+++ Provided records

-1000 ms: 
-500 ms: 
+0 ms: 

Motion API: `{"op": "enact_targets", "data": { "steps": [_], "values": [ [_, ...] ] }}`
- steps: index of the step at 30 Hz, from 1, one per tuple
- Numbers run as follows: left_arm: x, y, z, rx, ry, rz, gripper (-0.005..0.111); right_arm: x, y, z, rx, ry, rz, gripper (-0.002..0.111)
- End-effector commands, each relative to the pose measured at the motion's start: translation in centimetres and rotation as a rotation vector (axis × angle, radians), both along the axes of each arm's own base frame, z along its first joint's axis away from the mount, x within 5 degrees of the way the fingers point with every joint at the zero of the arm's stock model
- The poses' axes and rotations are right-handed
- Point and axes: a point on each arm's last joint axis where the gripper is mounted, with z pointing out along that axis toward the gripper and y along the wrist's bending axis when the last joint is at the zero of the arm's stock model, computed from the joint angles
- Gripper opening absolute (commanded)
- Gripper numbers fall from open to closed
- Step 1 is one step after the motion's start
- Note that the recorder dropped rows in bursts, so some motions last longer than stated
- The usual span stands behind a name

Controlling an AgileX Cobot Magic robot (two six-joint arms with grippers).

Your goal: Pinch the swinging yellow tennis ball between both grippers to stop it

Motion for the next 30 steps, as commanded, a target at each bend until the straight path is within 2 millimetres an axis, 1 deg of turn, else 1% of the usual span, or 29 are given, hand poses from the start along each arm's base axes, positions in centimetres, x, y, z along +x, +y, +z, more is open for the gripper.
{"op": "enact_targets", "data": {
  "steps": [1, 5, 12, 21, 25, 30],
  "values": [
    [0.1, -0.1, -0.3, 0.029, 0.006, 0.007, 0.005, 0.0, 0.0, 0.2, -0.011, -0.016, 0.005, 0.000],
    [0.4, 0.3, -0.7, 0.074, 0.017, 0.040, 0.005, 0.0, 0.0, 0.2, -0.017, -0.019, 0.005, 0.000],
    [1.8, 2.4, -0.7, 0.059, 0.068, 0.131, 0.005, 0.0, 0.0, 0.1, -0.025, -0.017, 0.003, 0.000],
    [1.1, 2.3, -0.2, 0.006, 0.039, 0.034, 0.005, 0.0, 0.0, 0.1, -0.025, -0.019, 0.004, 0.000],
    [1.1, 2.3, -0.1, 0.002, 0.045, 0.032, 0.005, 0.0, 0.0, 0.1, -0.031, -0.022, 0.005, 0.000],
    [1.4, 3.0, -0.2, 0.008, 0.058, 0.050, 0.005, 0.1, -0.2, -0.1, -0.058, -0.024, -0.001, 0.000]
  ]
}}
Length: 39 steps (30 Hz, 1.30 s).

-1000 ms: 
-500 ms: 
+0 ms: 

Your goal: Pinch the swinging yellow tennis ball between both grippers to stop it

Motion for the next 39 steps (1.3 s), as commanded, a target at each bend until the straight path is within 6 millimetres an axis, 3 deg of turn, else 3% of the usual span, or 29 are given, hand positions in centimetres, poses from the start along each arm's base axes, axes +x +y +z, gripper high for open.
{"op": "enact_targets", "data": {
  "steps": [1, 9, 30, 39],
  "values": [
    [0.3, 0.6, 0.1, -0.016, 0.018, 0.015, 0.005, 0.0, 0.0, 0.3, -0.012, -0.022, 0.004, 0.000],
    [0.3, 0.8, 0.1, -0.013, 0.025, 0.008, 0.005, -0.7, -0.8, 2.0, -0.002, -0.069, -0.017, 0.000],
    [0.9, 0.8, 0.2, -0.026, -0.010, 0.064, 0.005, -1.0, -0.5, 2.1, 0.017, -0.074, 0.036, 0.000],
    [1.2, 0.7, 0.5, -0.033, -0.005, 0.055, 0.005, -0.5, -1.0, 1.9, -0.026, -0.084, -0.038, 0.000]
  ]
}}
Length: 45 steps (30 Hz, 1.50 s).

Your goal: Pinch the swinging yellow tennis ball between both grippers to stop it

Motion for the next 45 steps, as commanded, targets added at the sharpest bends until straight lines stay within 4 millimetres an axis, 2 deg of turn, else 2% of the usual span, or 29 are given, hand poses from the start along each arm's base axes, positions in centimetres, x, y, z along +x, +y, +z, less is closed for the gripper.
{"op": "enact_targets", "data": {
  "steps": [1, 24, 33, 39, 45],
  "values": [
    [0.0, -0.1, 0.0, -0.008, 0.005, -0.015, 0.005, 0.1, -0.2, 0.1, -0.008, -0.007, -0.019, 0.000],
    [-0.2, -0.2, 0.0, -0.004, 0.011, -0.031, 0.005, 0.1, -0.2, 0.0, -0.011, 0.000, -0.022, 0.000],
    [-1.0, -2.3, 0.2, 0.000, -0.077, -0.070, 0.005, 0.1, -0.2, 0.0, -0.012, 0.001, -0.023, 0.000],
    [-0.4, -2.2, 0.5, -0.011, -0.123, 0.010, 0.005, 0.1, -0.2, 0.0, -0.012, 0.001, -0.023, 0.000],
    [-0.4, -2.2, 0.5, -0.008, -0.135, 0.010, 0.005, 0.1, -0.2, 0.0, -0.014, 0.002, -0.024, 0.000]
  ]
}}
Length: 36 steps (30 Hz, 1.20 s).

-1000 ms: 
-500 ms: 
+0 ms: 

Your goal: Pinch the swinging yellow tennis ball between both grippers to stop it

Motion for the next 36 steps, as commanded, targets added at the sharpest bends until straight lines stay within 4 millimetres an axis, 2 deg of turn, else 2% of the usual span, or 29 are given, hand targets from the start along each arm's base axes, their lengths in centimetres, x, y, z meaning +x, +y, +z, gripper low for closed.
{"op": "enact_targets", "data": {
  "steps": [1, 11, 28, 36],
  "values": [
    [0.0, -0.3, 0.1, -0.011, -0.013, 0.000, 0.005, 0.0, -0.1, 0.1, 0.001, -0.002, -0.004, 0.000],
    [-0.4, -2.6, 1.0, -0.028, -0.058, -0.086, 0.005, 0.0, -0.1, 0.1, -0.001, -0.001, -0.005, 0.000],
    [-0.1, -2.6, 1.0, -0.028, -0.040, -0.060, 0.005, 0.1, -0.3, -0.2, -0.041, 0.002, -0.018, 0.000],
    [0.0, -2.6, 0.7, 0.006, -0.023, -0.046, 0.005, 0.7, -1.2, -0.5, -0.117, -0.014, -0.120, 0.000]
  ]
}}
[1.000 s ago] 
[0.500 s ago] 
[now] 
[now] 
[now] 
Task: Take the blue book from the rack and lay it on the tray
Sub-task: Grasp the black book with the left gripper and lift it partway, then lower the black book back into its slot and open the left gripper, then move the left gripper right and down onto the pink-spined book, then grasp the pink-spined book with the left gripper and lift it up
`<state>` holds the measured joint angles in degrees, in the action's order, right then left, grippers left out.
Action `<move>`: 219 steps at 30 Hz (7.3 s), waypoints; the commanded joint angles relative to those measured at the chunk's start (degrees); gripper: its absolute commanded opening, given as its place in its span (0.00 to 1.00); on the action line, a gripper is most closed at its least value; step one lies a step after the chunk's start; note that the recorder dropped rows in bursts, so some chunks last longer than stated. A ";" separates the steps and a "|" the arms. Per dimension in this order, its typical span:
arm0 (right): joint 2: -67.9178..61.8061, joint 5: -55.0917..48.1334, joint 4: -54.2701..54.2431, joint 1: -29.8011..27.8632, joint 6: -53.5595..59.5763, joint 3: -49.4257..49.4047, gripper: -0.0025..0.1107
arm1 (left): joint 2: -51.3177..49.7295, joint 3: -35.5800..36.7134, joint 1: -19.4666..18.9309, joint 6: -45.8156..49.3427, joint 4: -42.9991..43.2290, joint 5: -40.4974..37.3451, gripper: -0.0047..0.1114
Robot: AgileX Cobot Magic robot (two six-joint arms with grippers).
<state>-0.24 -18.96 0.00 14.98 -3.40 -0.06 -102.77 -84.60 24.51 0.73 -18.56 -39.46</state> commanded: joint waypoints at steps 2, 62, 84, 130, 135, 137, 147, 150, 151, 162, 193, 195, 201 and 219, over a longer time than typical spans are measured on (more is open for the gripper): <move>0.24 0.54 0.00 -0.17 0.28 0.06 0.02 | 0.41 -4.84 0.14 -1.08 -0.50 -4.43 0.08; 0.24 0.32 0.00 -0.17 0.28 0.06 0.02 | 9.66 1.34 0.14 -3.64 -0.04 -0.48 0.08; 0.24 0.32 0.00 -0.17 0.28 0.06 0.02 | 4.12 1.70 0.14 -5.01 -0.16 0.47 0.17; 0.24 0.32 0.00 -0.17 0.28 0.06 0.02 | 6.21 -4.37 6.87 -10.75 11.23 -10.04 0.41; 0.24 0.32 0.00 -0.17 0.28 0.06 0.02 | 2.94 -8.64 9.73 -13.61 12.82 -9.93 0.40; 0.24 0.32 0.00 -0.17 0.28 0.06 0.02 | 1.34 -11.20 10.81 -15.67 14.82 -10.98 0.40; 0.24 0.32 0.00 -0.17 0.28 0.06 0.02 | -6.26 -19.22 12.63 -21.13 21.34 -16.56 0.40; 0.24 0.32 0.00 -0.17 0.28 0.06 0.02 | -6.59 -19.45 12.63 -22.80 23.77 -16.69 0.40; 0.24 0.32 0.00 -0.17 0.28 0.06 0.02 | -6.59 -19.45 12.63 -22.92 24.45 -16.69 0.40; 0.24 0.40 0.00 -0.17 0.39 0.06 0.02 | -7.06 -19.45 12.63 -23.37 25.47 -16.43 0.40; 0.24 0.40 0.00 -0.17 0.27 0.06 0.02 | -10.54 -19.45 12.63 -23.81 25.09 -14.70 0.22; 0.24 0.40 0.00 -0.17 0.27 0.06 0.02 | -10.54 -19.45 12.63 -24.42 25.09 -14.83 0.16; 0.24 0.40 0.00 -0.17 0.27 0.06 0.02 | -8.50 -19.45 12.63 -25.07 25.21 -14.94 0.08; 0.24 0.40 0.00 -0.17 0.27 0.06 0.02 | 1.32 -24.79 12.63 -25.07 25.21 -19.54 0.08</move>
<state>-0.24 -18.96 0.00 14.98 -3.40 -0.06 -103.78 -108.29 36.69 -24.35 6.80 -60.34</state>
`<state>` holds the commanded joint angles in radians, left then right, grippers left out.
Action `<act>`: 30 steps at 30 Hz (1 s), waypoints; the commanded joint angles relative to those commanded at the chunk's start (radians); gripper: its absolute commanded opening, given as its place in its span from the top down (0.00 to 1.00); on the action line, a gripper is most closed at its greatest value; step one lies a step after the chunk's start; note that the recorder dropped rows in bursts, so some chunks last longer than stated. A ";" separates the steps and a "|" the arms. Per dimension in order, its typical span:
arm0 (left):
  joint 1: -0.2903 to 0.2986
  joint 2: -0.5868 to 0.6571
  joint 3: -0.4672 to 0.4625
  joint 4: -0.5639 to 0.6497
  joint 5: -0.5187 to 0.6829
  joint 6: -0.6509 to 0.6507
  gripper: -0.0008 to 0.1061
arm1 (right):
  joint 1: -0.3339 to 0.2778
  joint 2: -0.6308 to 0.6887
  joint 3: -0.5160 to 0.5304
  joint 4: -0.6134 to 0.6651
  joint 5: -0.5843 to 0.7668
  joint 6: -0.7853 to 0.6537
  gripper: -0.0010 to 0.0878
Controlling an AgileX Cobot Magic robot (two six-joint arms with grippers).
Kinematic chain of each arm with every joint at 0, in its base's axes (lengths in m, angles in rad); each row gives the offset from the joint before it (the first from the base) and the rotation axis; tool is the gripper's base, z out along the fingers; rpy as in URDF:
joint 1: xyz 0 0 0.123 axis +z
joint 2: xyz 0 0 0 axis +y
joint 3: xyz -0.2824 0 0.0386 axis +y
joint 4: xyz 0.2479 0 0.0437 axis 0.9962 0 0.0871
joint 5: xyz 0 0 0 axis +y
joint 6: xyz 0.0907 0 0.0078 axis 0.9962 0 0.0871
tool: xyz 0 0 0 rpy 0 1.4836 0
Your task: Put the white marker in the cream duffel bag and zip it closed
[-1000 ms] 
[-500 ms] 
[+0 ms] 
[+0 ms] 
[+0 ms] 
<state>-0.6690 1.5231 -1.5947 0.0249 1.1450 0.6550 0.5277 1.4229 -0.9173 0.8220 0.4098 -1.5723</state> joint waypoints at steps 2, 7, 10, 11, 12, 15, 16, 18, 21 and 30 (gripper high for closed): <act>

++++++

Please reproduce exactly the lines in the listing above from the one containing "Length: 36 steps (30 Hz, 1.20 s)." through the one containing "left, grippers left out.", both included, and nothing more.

▶ [Task output]
Length: 36 steps (30 Hz, 1.20 s).

-1000 ms: 
-500 ms: 
+0 ms: 

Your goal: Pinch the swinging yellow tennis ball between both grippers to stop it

Motion for the next 36 steps, as commanded, targets added at the sharpest bends until straight lines stay within 4 millimetres an axis, 2 deg of turn, else 2% of the usual span, or 29 are given, hand targets from the start along each arm's base axes, their lengths in centimetres, x, y, z meaning +x, +y, +z, gripper low for closed.
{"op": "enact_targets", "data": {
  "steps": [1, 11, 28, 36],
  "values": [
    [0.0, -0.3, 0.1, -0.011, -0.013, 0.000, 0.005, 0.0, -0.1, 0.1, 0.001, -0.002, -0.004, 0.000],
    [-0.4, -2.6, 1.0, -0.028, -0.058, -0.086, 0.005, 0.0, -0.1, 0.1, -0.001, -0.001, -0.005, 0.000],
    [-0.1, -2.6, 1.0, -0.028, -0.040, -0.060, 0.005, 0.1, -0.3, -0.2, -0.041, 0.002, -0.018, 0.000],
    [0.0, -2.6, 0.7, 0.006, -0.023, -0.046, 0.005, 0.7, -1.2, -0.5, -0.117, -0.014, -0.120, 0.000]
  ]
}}
[1.000 s ago] 
[0.500 s ago] 
[now] 
[now] 
[now] 
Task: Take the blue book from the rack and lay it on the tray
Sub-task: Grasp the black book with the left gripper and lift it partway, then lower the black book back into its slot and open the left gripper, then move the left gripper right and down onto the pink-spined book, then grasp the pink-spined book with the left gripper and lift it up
`<state>` holds the measured joint angles in degrees, in the action's order, right then left, grippers left out.

The exercise is fully answered.